SOURCE DATA:
****************************************

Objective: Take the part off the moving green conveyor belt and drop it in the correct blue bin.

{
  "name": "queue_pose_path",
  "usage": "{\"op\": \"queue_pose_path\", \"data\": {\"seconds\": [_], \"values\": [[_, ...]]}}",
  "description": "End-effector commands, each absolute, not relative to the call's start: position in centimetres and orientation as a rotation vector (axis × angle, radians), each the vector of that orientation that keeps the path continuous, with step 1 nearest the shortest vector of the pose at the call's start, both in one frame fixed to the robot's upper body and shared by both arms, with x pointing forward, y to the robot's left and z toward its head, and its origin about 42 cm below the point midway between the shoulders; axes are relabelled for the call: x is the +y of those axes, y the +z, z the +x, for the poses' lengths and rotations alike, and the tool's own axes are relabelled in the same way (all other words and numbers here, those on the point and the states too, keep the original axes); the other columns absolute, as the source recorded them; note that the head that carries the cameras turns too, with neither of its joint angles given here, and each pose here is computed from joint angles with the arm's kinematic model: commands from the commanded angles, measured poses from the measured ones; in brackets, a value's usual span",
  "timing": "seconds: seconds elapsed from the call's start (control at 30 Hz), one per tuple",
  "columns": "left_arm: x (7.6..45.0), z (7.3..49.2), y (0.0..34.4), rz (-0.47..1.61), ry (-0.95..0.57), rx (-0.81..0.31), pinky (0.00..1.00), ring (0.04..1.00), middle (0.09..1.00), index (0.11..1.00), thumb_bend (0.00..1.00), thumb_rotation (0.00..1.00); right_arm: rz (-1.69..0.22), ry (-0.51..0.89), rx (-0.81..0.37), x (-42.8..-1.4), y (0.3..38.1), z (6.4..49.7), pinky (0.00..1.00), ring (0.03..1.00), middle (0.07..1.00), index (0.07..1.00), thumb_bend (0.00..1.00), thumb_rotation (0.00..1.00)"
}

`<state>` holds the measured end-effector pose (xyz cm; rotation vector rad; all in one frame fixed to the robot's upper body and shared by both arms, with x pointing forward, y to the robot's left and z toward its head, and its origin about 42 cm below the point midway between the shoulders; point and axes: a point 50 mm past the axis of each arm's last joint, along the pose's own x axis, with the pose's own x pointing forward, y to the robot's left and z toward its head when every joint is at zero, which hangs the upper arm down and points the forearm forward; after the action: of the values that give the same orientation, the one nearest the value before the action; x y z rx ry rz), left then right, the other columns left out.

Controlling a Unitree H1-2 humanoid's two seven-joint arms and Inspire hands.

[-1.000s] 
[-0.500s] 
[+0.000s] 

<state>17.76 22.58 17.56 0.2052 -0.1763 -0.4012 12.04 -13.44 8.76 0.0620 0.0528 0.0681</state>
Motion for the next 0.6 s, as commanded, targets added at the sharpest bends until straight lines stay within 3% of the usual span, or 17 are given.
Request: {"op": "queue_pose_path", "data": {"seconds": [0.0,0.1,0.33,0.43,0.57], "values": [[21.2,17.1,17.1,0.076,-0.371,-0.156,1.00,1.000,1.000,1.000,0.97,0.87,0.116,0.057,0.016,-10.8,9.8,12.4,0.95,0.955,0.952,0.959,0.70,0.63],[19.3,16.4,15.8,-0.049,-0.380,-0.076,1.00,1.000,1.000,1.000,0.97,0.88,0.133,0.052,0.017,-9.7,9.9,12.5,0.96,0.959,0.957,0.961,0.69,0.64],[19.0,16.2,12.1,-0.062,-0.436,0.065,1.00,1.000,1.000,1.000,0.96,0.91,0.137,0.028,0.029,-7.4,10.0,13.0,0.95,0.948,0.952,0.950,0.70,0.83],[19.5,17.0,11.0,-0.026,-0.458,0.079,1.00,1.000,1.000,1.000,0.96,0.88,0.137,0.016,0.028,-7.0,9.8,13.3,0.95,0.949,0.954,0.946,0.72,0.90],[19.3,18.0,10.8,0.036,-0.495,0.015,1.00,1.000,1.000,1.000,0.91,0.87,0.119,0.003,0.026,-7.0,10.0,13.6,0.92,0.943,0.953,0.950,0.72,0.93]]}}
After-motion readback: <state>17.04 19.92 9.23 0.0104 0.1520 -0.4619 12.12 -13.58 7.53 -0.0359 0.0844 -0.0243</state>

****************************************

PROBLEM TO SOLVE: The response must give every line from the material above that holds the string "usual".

WRITTEN ANSWER:
  "description": "End-effector commands, each absolute, not relative to the call's start: position in centimetres and orientation as a rotation vector (axis × angle, radians), each the vector of that orientation that keeps the path continuous, with step 1 nearest the shortest vector of the pose at the call's start, both in one frame fixed to the robot's upper body and shared by both arms, with x pointing forward, y to the robot's left and z toward its head, and its origin about 42 cm below the point midway between the shoulders; axes are relabelled for the call: x is the +y of those axes, y the +z, z the +x, for the poses' lengths and rotations alike, and the tool's own axes are relabelled in the same way (all other words and numbers here, those on the point and the states too, keep the original axes); the other columns absolute, as the source recorded them; note that the head that carries the cameras turns too, with neither of its joint angles given here, and each pose here is computed from joint angles with the arm's kinematic model: commands from the commanded angles, measured poses from the measured ones; in brackets, a value's usual span",
Motion for the next 0.6 s, as commanded, targets added at the sharpest bends until straight lines stay within 3% of the usual span, or 17 are given.

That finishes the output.